NetBSD Q3/Q4 Status Report Published
Anonymous Reader writes "The NetBSD Foundation published its first quarterly status report in 2006, covering the months July though December of 2005. Among many other things, this status report includes the release of both NetBSD 2.1 and NetBSD 3.0, a summary of the NetBSD Project's participation in Google's Summer of Code and the release of two stable pkgsrc branches."
In 10 words? Sorry, no.
FreeBSD and its fork Dragonfly focus mainly on high-performance production servers, a little like Linux.
OpenBSD focuses on the best-ever security on earth. This also includes clean code and good documentation (though even FreeBSD is quite good, IMHO compared to Linux/GNU).
NetBSD focuses on exceptionally clean code/architecture, excellent documentation, but also on interesting features, and of course awesome portability. This includes having very clearly-written, modular drivers, where other systems sometimes only have drivers for, say, a specific device when it's behind a specific bus, but not in general...
I like NetBSD, because it's fast enough IMHO, and very clean and well documented.

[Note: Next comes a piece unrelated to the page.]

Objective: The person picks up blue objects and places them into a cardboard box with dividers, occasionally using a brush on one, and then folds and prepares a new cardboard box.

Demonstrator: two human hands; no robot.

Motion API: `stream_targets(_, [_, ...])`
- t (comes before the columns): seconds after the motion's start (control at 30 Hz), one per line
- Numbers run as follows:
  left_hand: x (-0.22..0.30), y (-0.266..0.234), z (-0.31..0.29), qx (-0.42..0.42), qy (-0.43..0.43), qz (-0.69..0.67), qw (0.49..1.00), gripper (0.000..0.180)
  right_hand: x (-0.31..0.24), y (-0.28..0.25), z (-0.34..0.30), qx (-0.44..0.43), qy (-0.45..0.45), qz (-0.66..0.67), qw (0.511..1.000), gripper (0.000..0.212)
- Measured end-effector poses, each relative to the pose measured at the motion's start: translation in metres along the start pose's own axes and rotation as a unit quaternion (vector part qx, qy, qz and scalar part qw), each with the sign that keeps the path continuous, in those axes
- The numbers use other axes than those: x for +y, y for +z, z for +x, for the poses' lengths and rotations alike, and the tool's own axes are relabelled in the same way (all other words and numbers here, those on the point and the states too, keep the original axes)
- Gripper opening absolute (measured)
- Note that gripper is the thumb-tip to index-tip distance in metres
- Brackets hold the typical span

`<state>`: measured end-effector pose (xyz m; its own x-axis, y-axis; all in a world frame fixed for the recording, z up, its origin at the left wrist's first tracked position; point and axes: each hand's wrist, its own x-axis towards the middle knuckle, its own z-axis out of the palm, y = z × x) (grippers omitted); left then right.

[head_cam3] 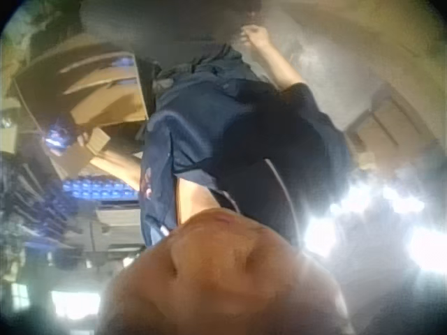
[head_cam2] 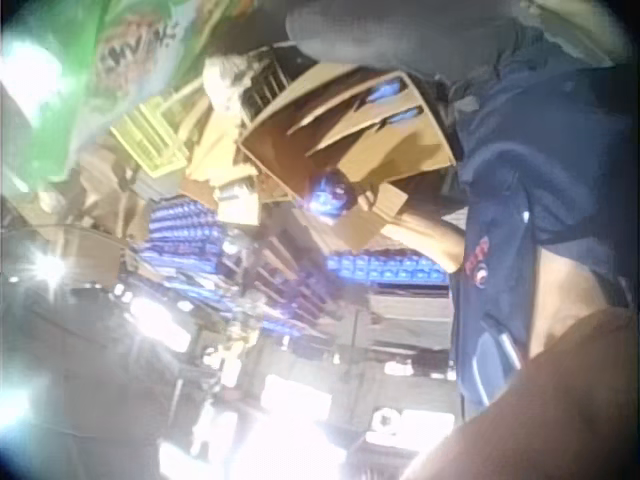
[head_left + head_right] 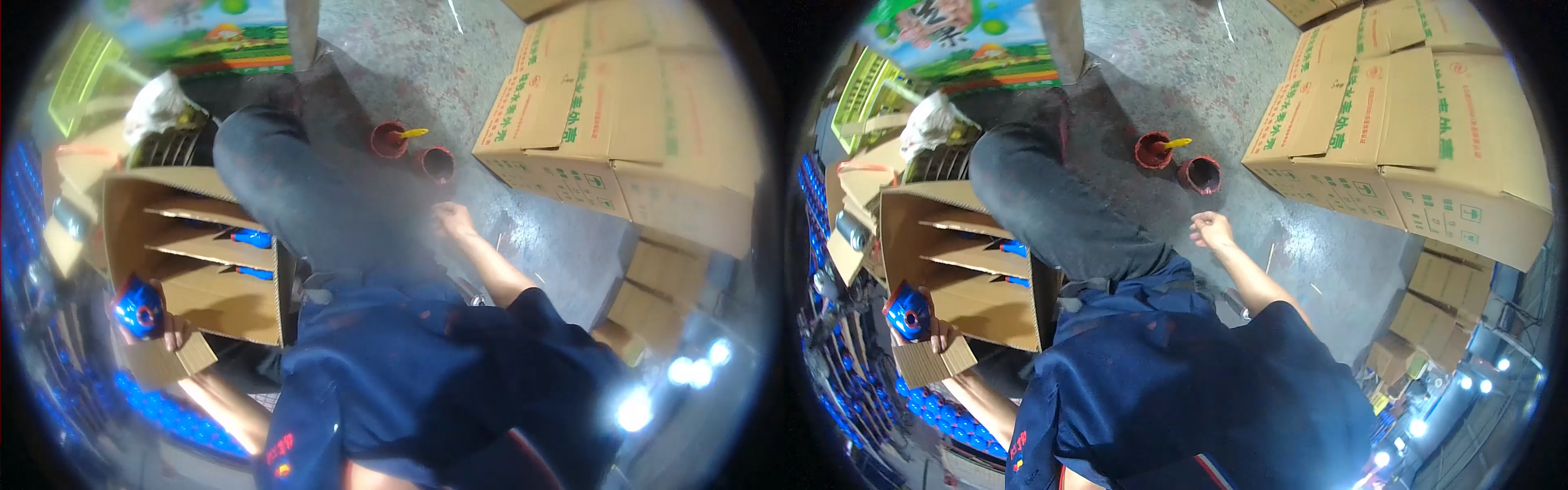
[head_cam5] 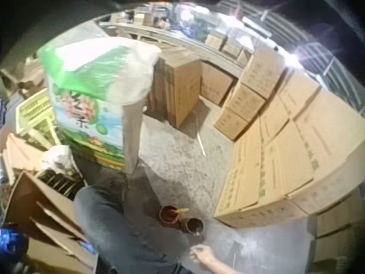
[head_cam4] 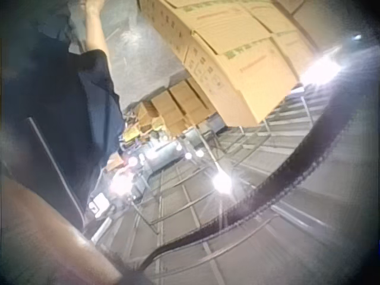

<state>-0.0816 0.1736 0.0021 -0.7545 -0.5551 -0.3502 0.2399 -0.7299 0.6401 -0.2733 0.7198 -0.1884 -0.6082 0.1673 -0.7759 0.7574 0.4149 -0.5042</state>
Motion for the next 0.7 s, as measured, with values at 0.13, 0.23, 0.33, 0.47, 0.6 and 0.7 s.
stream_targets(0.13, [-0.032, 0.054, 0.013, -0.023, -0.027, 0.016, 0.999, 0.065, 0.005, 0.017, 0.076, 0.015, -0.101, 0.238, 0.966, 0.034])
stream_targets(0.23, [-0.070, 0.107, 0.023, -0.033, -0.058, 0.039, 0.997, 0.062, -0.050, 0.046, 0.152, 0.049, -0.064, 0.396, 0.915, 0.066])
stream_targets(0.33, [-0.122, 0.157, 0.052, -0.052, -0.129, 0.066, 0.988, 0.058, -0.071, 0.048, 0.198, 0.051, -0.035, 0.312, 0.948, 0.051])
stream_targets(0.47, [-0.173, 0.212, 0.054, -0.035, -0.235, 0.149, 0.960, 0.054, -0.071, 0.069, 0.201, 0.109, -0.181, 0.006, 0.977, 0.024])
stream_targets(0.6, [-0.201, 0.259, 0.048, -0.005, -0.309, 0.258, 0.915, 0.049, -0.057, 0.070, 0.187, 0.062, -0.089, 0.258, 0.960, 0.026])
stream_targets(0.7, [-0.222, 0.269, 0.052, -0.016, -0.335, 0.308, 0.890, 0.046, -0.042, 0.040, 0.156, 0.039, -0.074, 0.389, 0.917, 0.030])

If you want maximum performance, and maybe more multimedia drivers, get FreeBSD; if you're paranoid, use OpenBSD.
...despite their relatively small developer and user community.

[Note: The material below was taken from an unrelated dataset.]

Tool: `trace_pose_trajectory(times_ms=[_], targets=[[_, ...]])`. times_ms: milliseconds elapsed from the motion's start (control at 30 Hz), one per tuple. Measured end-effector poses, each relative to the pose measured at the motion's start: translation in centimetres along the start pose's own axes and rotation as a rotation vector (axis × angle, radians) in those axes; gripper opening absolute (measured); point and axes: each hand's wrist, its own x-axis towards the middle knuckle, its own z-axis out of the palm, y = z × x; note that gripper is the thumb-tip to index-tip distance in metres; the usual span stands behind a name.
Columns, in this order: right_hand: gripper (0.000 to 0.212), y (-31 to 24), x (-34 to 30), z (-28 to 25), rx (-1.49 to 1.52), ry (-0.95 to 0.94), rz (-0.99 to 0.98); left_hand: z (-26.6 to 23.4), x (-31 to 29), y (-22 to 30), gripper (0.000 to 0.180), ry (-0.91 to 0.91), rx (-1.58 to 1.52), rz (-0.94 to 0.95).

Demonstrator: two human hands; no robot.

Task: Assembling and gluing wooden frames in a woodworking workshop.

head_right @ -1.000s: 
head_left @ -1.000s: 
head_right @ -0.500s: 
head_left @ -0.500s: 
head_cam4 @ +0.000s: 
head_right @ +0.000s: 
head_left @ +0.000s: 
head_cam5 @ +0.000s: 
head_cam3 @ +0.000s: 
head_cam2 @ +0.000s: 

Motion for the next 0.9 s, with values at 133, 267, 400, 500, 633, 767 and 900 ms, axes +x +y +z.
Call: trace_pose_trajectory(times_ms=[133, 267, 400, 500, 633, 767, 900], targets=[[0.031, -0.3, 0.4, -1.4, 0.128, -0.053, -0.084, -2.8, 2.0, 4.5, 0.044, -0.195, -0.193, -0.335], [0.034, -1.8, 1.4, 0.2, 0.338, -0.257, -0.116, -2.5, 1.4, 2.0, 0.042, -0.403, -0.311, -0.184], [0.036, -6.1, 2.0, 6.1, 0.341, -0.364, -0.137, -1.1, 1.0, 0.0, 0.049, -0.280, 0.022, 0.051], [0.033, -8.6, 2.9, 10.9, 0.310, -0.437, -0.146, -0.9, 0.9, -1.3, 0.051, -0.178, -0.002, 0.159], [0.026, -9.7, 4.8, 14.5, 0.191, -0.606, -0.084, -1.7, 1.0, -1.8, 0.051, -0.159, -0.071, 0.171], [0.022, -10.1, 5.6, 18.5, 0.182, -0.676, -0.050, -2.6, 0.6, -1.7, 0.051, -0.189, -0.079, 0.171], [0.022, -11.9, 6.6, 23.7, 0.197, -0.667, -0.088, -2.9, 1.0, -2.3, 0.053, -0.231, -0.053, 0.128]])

The Q3/4 status report indicates what seems to be the modus operandi for the NetBSD team: consistent incremental gains.
I have an immense amount of respect for the NetBSD project. OpenBSD drives the BSDs (and Linux) to be more secure. FreeBSD traditionally has shown us what a great administrative user experience should be like. NetBSD continues to show us the way with respect to proper system architecture.

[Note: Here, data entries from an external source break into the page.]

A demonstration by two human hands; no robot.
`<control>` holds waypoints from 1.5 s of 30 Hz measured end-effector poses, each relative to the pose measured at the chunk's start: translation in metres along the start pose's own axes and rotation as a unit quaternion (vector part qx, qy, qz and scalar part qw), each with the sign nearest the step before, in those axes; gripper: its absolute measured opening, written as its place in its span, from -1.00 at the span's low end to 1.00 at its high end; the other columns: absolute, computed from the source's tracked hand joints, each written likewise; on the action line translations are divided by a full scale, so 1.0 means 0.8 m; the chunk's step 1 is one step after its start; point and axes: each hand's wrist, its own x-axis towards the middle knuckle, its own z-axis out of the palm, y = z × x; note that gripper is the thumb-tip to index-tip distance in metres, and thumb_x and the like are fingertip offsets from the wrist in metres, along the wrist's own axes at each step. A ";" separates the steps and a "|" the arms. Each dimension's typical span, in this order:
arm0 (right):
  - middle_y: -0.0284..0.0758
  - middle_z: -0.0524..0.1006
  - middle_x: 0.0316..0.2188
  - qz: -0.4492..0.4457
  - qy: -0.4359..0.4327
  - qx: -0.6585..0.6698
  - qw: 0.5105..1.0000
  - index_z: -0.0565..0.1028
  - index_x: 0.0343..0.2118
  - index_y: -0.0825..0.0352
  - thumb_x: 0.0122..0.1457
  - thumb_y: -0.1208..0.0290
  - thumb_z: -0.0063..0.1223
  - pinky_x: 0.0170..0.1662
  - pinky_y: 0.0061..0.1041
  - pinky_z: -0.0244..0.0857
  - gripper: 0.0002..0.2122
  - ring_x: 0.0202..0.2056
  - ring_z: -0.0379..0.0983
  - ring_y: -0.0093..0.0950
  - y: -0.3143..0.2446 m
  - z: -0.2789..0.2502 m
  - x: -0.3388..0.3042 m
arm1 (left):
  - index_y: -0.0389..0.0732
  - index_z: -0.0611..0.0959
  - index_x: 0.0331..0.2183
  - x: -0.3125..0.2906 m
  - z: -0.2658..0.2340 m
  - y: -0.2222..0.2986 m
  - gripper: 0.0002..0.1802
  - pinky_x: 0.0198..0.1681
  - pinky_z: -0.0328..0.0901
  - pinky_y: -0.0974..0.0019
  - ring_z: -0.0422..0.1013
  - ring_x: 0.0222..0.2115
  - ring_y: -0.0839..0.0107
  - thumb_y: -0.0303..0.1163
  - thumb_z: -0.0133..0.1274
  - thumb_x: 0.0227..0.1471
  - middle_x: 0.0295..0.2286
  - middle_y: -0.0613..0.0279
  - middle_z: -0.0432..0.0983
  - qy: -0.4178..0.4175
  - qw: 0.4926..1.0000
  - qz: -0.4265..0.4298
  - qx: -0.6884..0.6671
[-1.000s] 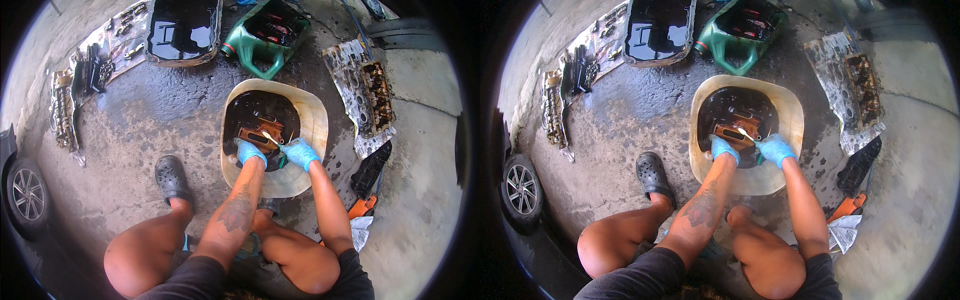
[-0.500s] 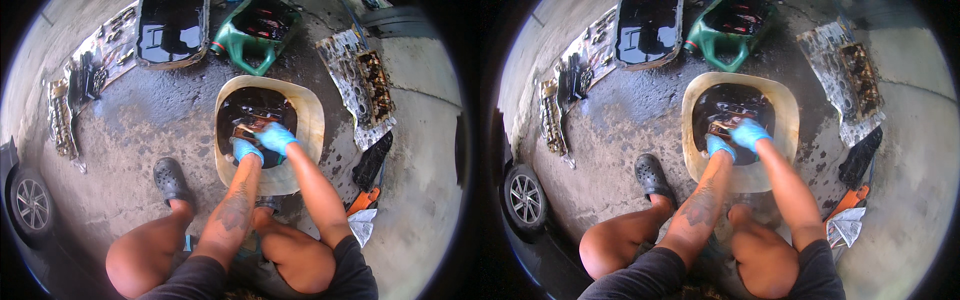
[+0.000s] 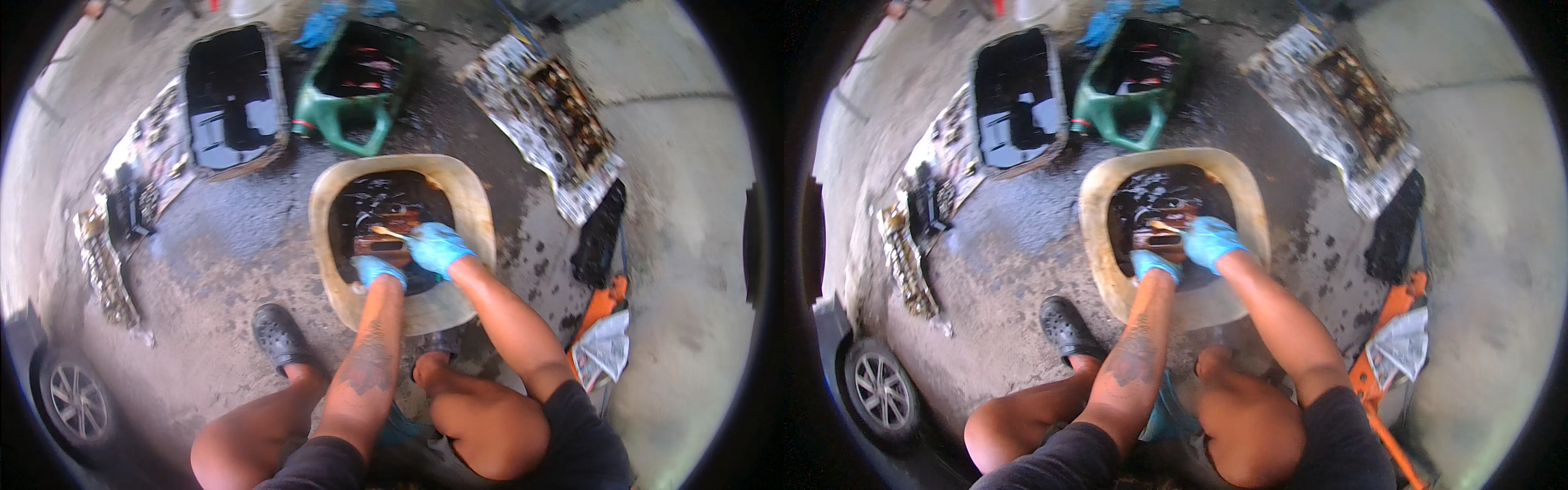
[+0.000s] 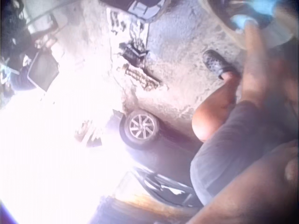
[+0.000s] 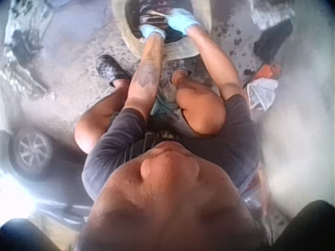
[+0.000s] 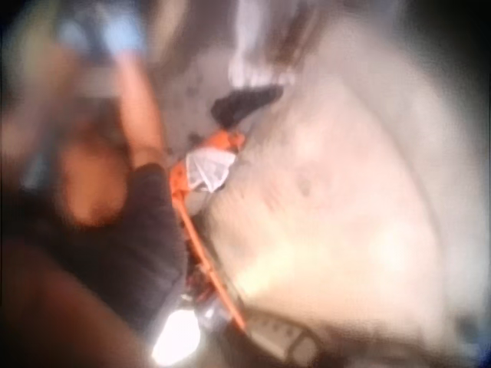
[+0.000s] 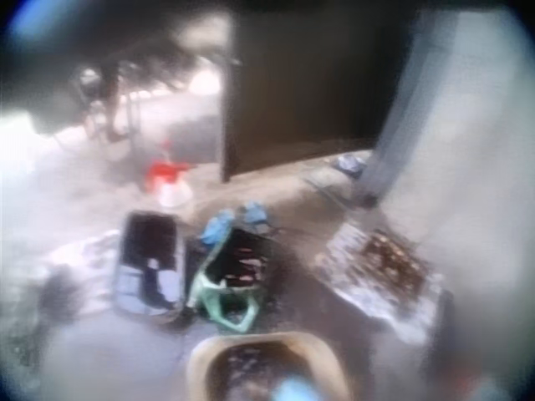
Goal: The person scrubs a metallic engine component submerged in a basin of dark liquid using a small brush. The person repeatedly dips and scrubs the part, turning it over to clean multiple surfaces.
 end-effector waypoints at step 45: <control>-0.02 0.60 -0.25 0.111 -0.104 0.109 0.982 0.64 -0.29 0.33 0.03 0.32 0.03 -0.13 -0.21 0.45 -0.73 -0.19 0.58 -0.13 0.000 -0.047 -0.033 | -0.05 0.52 0.05 0.044 -0.009 0.060 -0.43 0.13 0.25 -0.14 0.40 0.00 0.06 0.02 -0.34 0.19 0.02 0.13 0.47 0.002 0.996 -0.068 0.049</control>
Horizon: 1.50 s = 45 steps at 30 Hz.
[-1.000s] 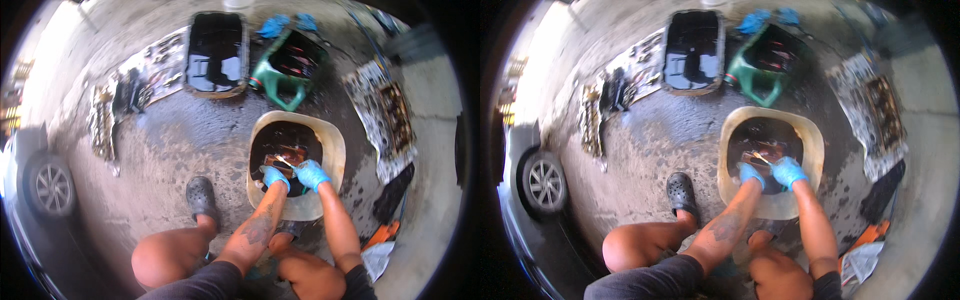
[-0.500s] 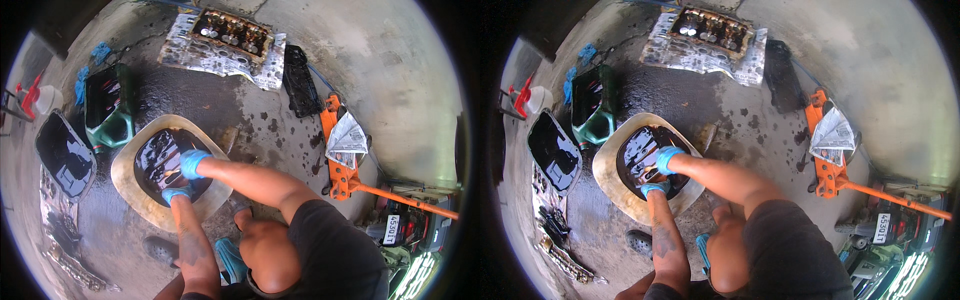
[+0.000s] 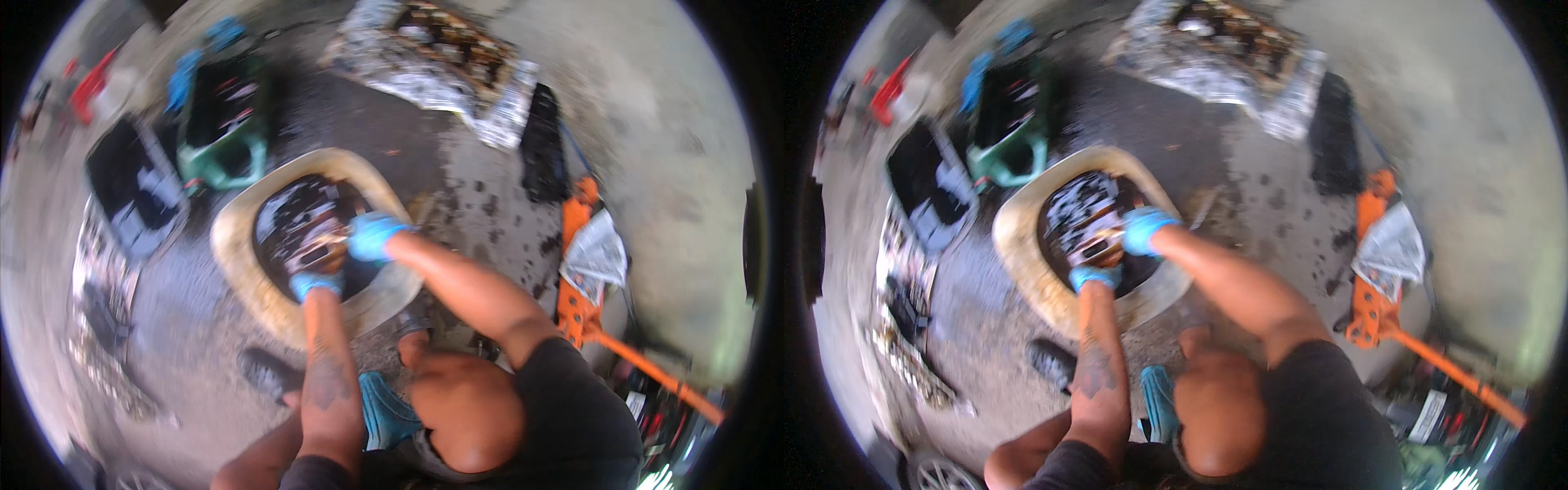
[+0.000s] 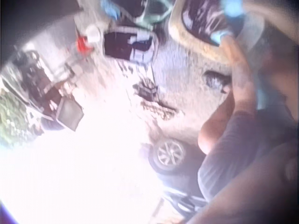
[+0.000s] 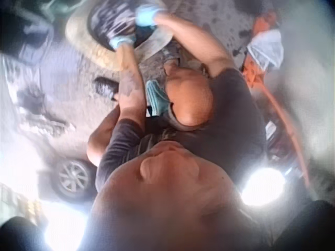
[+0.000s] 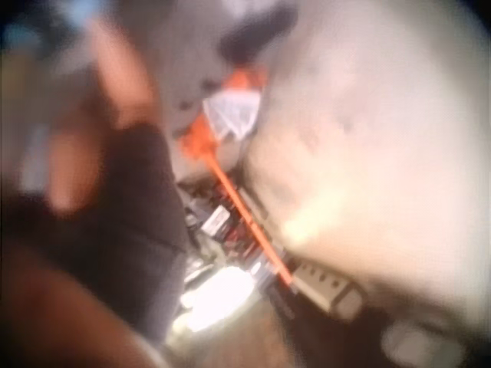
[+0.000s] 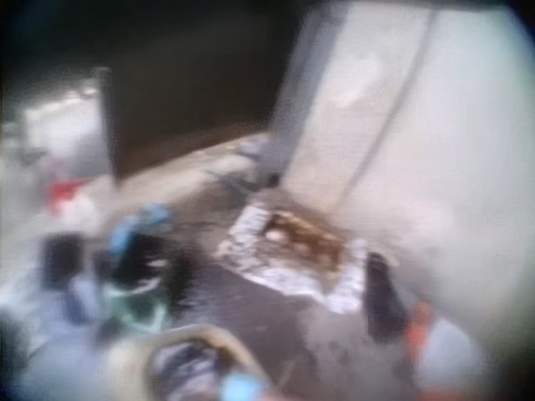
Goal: The person scrubs a metallic engine component submerged in a basin of dark liquid using a small brush. The person repeatedly dips and scrubs the part, turning it over to clean multiple surfaces.
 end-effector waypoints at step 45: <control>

For example, NetBSD and FreeBSD (and OpenBSD?) natively support the same wireless hardware that Linux does. The difference? I can configure WEP and/or WPA through the exact same ifconfig that I use to configure a wired ethernet interface. No madwifi drivers. No 'download' wpa_supplicant. No difference that I'm setting up "different" network hardware. It's all just network hardware.
In my opinion Linux's weakest point is its kernel. The userland is great for the most part, but the kernel and the parts of the userland that deal directly with the kernel seem to be its major flaw. To follow the networking example: because the underlying wireless system is so fragmentary in Linux, NetworkManager (a good attempt at a friendly gui network profile configurator) feels like a bit of a bubblegum and bailing wire solution. This isn't NetworkManager's fault, it's Linux's for not providing a consistent system API for wireless. In NetBSD (FreeBSD & OpenBSD?) this isn't the case.
Alas, Linux (and it's collection of cool features like boot splash screens, polished user interfaces and installers, good binary OpenGL video drivers, great hardware detection utilities, commercial support on the server side, native Sun Java support, etc.) enjoys ubiquity while well architected systems like NetBSD languish in relative obscurity.
The cool Linux features often feel hackish (have you ever built an isolinux splash screen? NetBSD has always struck me as a natural choice for building a user-oriented/workstation distribution. Some of the little features are missing in NetBSD, but they could be added easily by a team focused on such a task. If a Mark Shuttleworth style billionaire pulled an Ubuntu with NetBSD, I think the world would generally be a better place.